ASSERTION FAILED: index < vec->length

[Test 4: Cleanup and Valgrind]
Destroying vector...
Freed 16384 bytes

$ valgrind --leak-check=full ./vec_demo
==12345== All heap blocks were freed -- no leaks are possible
SUCCESS: Zero memory leaks ✓

Solution Architecture

Data Structure

typedef struct {
    int *data;        // Pointer to heap-allocated array
    size_t length;    // Number of elements currently stored
    size_t capacity;  // Total slots allocated
} vec_t;

Key Algorithms

Push with Amortized O(1):

vec_push(vec, value):
    1. Check if length >= capacity
       - If yes: grow to capacity * 2 (or 1 if capacity == 0)
    2. Store value at data[length]
    3. Increment length

Growth Strategy:

Start with capacity 0 or small number
Double capacity when full
Amortized O(1) because total cost of n pushes is O(n)

Bounds Checking:

vec_get(vec, index):
Assert: vec != NULL
Assert: index < vec->length
Return vec->data[index]

Implementation Guide

Phase 1: Basic Structure (1 hour)

typedef struct {
    int *data;
    size_t length;
    size_t capacity;
} vec_t;

void vec_init(vec_t *v) {
    v->data = NULL;
    v->length = 0;
    v->capacity = 0;
}

void vec_destroy(vec_t *v) {
    free(v->data);
    v->data = NULL;
    v->length = 0;
    v->capacity = 0;
}

Phase 2: Push and Grow (1 hour)

void vec_push(vec_t *v, int value) {
    if (v->length >= v->capacity) {
        size_t new_capacity = (v->capacity == 0) ? 1 : v->capacity * 2;
        int *new_data = realloc(v->data, new_capacity * sizeof(int));
        if (new_data == NULL) {
            // Handle allocation failure
            fprintf(stderr, "vec_push: allocation failed\n");
            abort();
        }
        v->data = new_data;
        v->capacity = new_capacity;
    }
    v->data[v->length] = value;
    v->length++;
}

Phase 3: Access and Bounds Checking (1 hour)
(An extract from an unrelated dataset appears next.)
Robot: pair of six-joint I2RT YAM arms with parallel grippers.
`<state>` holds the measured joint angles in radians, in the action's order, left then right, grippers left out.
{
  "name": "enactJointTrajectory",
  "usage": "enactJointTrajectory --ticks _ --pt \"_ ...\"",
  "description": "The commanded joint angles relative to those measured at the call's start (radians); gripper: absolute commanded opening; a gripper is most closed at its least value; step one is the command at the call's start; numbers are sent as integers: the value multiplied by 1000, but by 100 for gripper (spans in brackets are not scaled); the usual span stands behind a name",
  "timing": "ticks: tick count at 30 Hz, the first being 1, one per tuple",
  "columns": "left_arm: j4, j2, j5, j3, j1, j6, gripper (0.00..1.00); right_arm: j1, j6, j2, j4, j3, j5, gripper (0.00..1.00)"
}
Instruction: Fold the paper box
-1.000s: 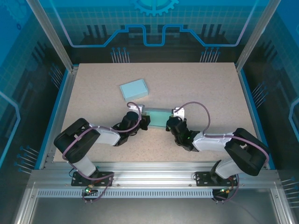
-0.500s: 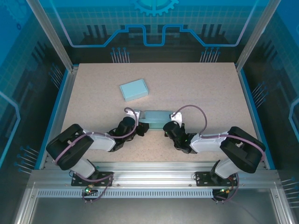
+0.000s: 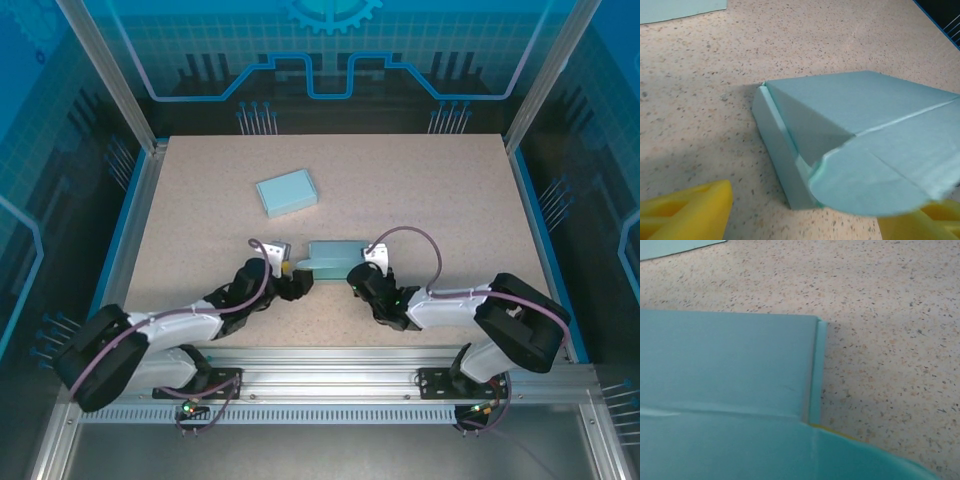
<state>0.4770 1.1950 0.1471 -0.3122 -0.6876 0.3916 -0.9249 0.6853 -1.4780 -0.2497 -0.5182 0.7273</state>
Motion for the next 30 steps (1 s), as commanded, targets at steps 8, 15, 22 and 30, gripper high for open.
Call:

int vec_get(vec_t *v, size_t index) {
    assert(v != NULL);
    assert(index < v->length && "Index out of bounds");
    return v->data[index];
}

void vec_set(vec_t *v, size_t index, int value) {
    assert(v != NULL);
    assert(index < v->length && "Index out of bounds");
    v->data[index] = value;
}

Phase 4: Additional Operations (1-2 hours)

int vec_pop(vec_t *v) {
    assert(v != NULL);
    assert(v->length > 0 && "Cannot pop from empty vector");
    v->length--;
    return v->data[v->length];
}

void vec_remove(vec_t *v, size_t index) {
    assert(v != NULL);
    assert(index < v->length);

    // Shift elements left
    for (size_t i = index; i < v->length - 1; i++) {
        v->data[i] = v->data[i + 1];
    }
    v->length--;
}

void vec_clear(vec_t *v) {
    v->length = 0;
    // Keep capacity - don't free
}

Phase 5: Invariant Checking (1 hour)

bool vec_check_invariants(vec_t *v) {
    if (v == NULL) return false;

    // Invariant 1: capacity >= length
    if (v->capacity < v->length) {
        fprintf(stderr, "INVARIANT VIOLATION: capacity < length\n");
        return false;
    }

    // Invariant 2: data != NULL OR capacity == 0
    if (v->data == NULL && v->capacity != 0) {
        fprintf(stderr, "INVARIANT VIOLATION: data is NULL but capacity != 0\n");
        return false;
    }
    if (v->data != NULL && v->capacity == 0) {
        fprintf(stderr, "INVARIANT VIOLATION: data not NULL but capacity == 0\n");
        return false;
    }

    return true;
}

Testing Strategy

Unit Tests

void test_init_destroy() {
    vec_t v;
    vec_init(&v);
    assert(v.length == 0);
    assert(v.capacity == 0);
    assert(v.data == NULL);
    vec_destroy(&v);
    printf("test_init_destroy: PASSED\n");
}

void test_push_and_grow() {
    vec_t v;
    vec_init(&v);

    for (int i = 0; i < 1000; i++) {
        vec_push(&v, i);
        assert(v.length == (size_t)(i + 1));
        assert(v.capacity >= v.length);
    }

    for (int i = 0; i < 1000; i++) {
        assert(vec_get(&v, i) == i);
    }

    vec_destroy(&v);
    printf("test_push_and_grow: PASSED\n");
}

void test_bounds_checking() {
    vec_t v;
    vec_init(&v);
    vec_push(&v, 42);

    // Valid access
    assert(vec_get(&v, 0) == 42);

    // This should trigger assertion failure in debug mode
    // vec_get(&v, 1);  // Would abort

    vec_destroy(&v);
    printf("test_bounds_checking: PASSED\n");
}

Valgrind Verification

$ valgrind --leak-check=full --show-leak-kinds=all ./test_vec
==12345== All heap blocks were freed -- no leaks are possible

Common Pitfalls

Pitfall 1: Forgetting capacity == 0 Case

// WRONG: Infinite loop when capacity is 0
size_t new_capacity = v->capacity * 2;  // 0 * 2 = 0!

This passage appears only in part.